I’m sure you’re all familiar with the aphorism that “to the person with a hammer, every problem looks like a nail.”
I knew someone who had to read “Boom, Bust & Echo,” the book by demographer David Foot and journalist Daniel Stoffman, in college. After doing so, they related a factoid — no matter how tenuous — to the thesis of the book every chance they got.
Since I feel like I do that a lot too, I try not to be unkind about it. That said, the book’s core — that demographics allow us to forecast future trends — has at least some bearing on a problem that is becoming apparent in lots of industries and sectors: low staffing.
Every business I work with right now is dealing with the fallout from two years of COVID. Not every one of them cut their staffing during that period, but most did.
We started to see this late last year/early this year. And at one point there was some equilibrium. One general manager told me that they dealt with the combination of lowered revenue and short staffing by doing internal transfers. “Most of our locations only have enough business right now for two happy salespeople and one unhappy one, so only having two salespeople per locations nets out okay.”
Now, as we emerge from that period into what looks — at least for now — like a return to normalcy, these same businesses are struggling to acquire new staff; and not just good staff, but anyone at all.
Everyone is in the same boat, but it’s felt more keenly by smaller dealers. During COVID, the one-door mom-and-pop dealers, usually in small towns, downsized until only family members were working there. Fast forward to now, and it’s still just family members working there, all of whom tell me that working longer to cover opening hours has gotten beyond tiresome.
At the same time, the dynamics of hiring have shifted. Over dinner the other week, another general manager I work with described how the interview process has changed. “We’re not interviewing them anymore, they’re interviewing us.” And he elaborated, “I have to pitch to them hard on why they would want to work here.”
And even when what’s on offer is a sweet deal, it’s still hard to find someone. One business owner I met with (again over dinner, I have to make up lost time for barely using my expense account for two years!) told me about a friend of his on the fleet side who landed a contract to install cameras in cars for the city police department. He’s offering installers $67/hour and can’t find anyone. “$130K a year to drill holes from 8 to 4, with no real stress?” I asked “I have to admit I find that tempting.”

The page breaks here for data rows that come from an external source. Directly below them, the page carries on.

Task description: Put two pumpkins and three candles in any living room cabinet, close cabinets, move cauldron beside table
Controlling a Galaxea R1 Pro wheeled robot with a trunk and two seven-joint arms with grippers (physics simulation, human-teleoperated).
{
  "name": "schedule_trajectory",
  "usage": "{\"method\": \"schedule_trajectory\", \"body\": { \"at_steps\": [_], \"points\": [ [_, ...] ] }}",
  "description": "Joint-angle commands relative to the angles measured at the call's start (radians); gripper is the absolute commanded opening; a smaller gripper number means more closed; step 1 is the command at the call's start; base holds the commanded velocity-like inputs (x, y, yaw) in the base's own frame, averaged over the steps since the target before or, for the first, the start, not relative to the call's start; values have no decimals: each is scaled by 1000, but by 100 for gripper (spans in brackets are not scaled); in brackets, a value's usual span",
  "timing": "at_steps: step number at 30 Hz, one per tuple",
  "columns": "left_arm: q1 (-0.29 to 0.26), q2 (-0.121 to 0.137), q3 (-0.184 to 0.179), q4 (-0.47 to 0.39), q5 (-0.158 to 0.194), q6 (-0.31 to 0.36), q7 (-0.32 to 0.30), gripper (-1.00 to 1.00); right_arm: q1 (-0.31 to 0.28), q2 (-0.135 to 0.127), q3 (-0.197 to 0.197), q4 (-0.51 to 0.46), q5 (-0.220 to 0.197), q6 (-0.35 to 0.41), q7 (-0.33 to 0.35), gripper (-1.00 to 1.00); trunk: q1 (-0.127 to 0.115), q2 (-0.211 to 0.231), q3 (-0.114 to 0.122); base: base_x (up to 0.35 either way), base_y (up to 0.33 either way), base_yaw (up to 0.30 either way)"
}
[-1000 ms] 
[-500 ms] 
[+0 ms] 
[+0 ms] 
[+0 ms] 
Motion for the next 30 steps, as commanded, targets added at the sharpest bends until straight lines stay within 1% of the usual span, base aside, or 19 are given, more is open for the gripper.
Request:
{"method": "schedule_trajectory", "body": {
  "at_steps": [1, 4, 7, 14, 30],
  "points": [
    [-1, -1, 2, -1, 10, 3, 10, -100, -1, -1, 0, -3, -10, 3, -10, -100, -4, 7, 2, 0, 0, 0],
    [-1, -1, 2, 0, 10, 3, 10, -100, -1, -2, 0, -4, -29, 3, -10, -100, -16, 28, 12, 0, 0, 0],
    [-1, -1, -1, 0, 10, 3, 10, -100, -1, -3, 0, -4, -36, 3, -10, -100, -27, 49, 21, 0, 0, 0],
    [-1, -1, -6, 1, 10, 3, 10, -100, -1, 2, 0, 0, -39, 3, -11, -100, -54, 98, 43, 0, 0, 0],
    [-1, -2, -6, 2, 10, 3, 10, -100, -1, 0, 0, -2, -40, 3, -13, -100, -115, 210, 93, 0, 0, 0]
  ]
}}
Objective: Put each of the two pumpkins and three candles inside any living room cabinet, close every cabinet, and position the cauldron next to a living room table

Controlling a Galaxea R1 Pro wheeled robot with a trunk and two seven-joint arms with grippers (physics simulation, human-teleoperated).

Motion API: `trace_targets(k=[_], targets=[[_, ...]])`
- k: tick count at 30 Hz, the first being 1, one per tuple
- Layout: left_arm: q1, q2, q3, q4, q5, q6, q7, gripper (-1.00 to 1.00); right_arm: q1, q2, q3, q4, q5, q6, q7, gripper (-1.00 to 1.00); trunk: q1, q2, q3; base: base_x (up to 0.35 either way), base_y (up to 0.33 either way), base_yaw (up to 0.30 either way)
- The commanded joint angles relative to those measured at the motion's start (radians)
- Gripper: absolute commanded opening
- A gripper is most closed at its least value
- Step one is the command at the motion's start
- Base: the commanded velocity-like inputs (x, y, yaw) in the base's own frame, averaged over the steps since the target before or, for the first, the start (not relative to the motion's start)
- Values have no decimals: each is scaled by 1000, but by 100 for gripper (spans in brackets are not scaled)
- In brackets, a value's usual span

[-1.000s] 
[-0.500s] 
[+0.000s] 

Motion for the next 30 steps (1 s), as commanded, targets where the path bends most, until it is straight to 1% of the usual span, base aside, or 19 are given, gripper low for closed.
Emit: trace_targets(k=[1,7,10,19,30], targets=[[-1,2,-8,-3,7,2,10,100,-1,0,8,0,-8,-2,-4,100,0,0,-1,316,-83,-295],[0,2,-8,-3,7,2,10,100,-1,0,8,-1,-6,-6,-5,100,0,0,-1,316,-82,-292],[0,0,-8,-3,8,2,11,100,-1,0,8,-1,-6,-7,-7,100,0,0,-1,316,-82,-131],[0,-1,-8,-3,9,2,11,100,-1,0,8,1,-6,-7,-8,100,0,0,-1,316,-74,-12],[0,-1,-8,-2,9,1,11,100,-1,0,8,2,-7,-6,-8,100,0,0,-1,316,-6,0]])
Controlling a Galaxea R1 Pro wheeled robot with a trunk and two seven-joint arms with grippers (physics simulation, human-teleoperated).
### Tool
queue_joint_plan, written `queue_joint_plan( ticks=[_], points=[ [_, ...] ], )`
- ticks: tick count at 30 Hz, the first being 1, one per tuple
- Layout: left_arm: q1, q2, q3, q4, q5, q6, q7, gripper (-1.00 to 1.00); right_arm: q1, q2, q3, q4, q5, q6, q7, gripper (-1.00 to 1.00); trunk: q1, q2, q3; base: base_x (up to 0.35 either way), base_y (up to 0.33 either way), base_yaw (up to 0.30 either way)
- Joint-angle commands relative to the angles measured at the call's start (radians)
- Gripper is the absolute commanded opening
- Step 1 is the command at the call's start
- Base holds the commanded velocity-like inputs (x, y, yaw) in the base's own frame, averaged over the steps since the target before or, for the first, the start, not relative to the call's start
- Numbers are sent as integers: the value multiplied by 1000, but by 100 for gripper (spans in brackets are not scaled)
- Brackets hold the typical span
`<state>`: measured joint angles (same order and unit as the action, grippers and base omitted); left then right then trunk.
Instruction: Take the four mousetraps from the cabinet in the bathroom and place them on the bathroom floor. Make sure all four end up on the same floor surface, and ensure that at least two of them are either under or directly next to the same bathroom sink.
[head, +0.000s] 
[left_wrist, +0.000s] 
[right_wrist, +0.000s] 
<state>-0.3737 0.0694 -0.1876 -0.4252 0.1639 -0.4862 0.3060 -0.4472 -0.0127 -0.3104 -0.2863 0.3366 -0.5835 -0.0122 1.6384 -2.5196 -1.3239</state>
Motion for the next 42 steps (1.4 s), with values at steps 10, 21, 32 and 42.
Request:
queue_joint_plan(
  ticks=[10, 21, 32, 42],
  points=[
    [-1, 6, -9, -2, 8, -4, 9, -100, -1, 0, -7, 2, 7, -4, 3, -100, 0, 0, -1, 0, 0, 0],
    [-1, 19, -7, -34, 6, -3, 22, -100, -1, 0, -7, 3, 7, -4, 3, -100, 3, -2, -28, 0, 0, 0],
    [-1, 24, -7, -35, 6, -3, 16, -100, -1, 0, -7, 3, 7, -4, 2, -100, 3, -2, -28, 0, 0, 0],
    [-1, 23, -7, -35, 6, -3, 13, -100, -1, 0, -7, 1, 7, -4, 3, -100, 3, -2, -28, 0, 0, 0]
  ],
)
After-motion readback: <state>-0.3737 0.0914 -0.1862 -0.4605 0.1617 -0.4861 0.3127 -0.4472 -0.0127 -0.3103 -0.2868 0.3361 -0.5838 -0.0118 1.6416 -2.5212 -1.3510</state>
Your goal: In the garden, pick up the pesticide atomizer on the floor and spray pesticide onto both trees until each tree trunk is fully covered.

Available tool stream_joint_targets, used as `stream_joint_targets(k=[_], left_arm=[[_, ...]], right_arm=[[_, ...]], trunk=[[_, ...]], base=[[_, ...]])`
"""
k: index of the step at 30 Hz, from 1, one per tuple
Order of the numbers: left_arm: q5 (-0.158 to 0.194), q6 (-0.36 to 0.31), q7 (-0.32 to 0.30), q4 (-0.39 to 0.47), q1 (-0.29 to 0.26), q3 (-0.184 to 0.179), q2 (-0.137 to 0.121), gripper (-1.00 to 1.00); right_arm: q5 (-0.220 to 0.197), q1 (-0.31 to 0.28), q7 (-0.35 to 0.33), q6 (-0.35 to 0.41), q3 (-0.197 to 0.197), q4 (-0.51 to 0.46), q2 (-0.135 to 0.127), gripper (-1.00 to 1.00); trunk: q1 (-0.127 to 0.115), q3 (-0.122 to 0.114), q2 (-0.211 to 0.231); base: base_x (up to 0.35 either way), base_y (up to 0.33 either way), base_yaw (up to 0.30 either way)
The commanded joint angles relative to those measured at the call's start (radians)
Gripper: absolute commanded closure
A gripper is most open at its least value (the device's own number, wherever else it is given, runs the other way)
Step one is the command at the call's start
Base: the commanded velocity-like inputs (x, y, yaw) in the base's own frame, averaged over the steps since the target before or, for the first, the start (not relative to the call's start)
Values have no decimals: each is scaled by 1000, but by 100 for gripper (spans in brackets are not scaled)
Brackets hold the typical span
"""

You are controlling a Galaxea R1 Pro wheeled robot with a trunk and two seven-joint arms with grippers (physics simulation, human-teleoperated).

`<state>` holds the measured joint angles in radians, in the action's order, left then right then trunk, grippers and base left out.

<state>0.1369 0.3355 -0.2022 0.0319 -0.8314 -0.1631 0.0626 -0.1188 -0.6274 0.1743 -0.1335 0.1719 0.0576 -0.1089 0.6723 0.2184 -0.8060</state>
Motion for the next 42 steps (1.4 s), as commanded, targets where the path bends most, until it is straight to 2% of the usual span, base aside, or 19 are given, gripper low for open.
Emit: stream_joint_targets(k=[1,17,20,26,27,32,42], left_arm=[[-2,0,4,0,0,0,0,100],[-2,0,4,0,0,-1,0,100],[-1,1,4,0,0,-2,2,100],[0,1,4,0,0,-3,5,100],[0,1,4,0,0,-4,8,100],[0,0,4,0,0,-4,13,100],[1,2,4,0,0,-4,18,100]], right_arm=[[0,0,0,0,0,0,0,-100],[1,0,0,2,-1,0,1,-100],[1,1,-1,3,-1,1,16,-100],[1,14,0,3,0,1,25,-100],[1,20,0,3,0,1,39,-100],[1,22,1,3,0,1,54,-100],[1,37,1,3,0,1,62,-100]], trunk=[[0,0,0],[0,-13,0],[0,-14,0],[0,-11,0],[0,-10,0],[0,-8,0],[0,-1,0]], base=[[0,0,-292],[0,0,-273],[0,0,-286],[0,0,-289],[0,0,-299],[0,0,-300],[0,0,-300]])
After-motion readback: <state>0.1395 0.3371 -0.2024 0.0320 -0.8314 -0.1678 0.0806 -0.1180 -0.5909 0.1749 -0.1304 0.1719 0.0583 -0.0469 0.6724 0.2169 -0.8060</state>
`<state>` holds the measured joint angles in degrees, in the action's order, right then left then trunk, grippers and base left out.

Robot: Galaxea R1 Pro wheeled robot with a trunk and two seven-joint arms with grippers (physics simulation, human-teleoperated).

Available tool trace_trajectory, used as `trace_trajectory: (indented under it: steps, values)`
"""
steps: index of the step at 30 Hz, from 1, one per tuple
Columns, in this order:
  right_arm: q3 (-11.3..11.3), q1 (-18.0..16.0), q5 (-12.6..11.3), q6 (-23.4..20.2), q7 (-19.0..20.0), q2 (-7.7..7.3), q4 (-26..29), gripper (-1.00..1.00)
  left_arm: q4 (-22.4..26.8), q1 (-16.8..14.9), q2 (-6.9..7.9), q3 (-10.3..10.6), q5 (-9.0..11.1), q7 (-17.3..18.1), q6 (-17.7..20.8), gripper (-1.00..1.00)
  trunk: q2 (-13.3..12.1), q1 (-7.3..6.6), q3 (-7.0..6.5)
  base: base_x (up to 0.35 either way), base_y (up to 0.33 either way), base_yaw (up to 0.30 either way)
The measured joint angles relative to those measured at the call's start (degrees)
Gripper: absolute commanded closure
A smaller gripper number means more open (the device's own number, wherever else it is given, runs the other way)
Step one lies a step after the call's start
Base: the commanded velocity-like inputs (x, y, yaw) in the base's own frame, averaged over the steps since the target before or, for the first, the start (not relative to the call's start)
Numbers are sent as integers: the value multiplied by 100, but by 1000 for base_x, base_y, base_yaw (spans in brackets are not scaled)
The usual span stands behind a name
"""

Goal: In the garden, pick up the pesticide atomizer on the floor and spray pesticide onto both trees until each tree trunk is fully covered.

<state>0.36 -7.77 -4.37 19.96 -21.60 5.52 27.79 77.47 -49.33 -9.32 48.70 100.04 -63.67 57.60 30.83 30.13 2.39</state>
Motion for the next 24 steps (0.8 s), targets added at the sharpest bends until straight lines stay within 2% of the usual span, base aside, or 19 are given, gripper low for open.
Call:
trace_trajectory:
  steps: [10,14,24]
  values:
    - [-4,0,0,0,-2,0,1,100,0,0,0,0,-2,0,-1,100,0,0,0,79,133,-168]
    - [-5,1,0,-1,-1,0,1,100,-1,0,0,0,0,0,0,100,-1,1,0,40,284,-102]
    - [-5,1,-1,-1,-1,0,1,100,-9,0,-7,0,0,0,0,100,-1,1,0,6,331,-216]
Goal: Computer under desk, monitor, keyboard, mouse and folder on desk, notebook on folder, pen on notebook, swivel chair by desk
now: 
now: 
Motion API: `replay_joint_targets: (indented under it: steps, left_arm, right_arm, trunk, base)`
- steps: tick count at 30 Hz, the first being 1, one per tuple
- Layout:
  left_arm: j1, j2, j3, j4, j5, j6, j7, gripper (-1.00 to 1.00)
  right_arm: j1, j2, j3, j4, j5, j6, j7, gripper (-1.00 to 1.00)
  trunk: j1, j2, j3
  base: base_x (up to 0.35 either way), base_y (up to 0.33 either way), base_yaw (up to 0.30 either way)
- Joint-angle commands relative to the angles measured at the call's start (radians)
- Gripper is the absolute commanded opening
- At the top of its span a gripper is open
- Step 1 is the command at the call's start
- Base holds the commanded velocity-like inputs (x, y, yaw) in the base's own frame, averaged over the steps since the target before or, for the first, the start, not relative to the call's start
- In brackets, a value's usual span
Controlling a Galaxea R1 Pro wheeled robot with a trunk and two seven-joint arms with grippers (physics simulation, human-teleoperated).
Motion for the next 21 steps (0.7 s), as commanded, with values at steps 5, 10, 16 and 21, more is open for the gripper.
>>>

“ME TOO!” he exclaimed “Being the boss is a drag most of the time.”
On a related note, I was trying to wrangle an installer for a small project for a work colleague, and I literally had to go through my entire contact list to find one who could make time. All of them were overworked and understaffed. One longtime dealer said to me “I’d do it, Lee. But I have 300 work orders on my desk, and it’s just me and two techs who have to get these done.”
I’ll freely admit that I have no solutions, only observations. And it’s my observation that everyone I know, regardless of the vertical or channel they’re in is dealing with the same thing — even the guy whose company did my landscaping and built my deck told me the same thing. So take heart in knowing that you’re not the only one with this problem.